**** SUPPLIED DATA ****

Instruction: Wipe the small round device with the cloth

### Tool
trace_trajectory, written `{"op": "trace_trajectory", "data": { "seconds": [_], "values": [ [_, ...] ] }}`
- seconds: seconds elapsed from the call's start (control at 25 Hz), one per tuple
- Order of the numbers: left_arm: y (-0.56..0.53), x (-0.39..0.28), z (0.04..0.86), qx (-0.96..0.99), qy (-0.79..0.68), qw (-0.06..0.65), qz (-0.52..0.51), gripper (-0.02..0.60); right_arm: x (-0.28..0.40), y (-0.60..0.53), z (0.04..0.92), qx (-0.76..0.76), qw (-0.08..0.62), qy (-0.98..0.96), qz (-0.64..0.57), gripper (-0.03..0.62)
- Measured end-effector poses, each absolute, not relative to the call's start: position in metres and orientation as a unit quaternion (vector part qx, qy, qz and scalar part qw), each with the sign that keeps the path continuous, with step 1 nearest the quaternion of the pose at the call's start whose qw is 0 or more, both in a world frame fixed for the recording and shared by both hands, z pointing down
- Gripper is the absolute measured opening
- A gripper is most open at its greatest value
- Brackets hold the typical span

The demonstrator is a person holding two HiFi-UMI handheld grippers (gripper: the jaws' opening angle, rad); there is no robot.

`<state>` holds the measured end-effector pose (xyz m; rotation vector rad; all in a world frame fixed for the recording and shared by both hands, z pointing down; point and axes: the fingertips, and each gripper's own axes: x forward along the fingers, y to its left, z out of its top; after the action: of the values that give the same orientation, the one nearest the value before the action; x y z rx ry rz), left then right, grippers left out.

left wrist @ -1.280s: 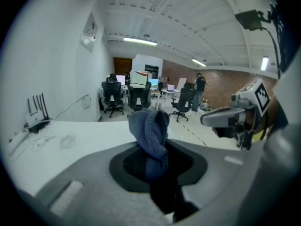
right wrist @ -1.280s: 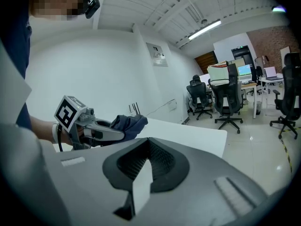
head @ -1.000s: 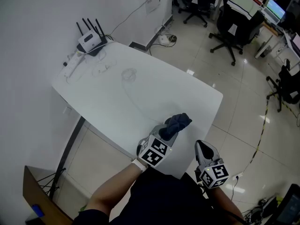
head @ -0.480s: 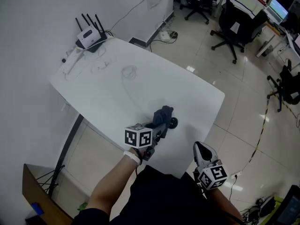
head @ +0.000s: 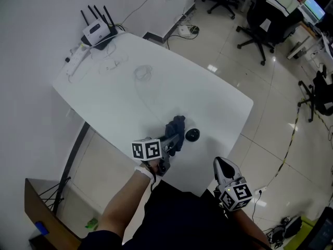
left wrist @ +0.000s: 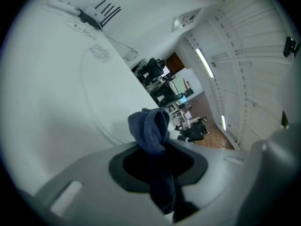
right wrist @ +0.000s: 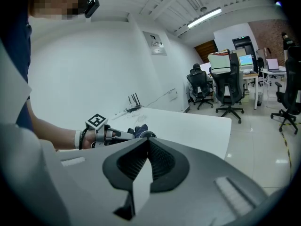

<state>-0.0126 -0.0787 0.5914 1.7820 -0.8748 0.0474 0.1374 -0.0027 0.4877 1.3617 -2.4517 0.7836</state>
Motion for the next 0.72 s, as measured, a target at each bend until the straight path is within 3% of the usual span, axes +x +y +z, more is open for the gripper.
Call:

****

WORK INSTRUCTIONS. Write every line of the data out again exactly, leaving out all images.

ANSWER SPACE.
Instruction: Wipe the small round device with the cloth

### Tool
trace_trajectory, written `{"op": "trace_trajectory", "data": { "seconds": [_], "values": [ [_, ...] ] }}`
- seconds: seconds elapsed from the call's start (control at 25 Hz), one per tuple
- Order of the numbers: left_arm: y (-0.56..0.53), x (-0.39..0.28), z (0.04..0.86), qx (-0.96..0.99), qy (-0.79..0.68), qw (-0.06..0.65), qz (-0.52..0.51), gripper (-0.02..0.60); right_arm: x (-0.28..0.40), y (-0.60..0.53), z (0.04..0.92), qx (-0.76..0.76), qw (-0.08..0.62), qy (-0.98..0.96), qz (-0.64..0.57), gripper (-0.03..0.62)
- Measured end-effector poses, each absolute, not relative to the call's start: position in metres and orientation as a unit quaternion (vector part qx, qy, qz and scalar part qw), each with the sign that keeps the path continuous, with step 1 nearest the quaternion of the pose at the call's start whose qw is 0 or more, both in a world frame fixed for the recording and shared by both hands, z pointing down
- Gripper is the absolute measured opening
- A gripper is most open at its greatest value
- Brackets hold the typical span

The demonstrator is a person holding two HiFi-UMI handheld grippers (gripper: the jaws' opening angle, rad); there is no robot.

`<state>` holds the measured end-effector pose (xyz m; rotation vector rad; all in a world frame fixed for the recording and shared by both hands, z pointing down; point and axes: the fingertips, and each gripper's own axes: x forward along the fingers, y to its left, z out of its top; after the action: of the values that give the same orientation, the one nearest the value before the action; x y z rx ry rz), left then right, grippers left out.

left wrist @ -1.280s: 
right wrist @ -1.280s: 
head @ -1.000s: 
head @ -0.480s: 
head @ +0.000s: 
left wrist @ +0.000s: 
right wrist @ +0.000s: 

<state>-0.0126 -0.0787 0.5914 1.7820 -0.8748 0.0474 0.1374 -0.0027 0.4877 1.3617 -2.4517 0.7836</state>
Motion for the next 0.72 s, as measured, a target at each bend until the straight path is within 3% of the usual span, axes +x +y +z, more is open for the gripper.
Call:

The work on this exercise is finished.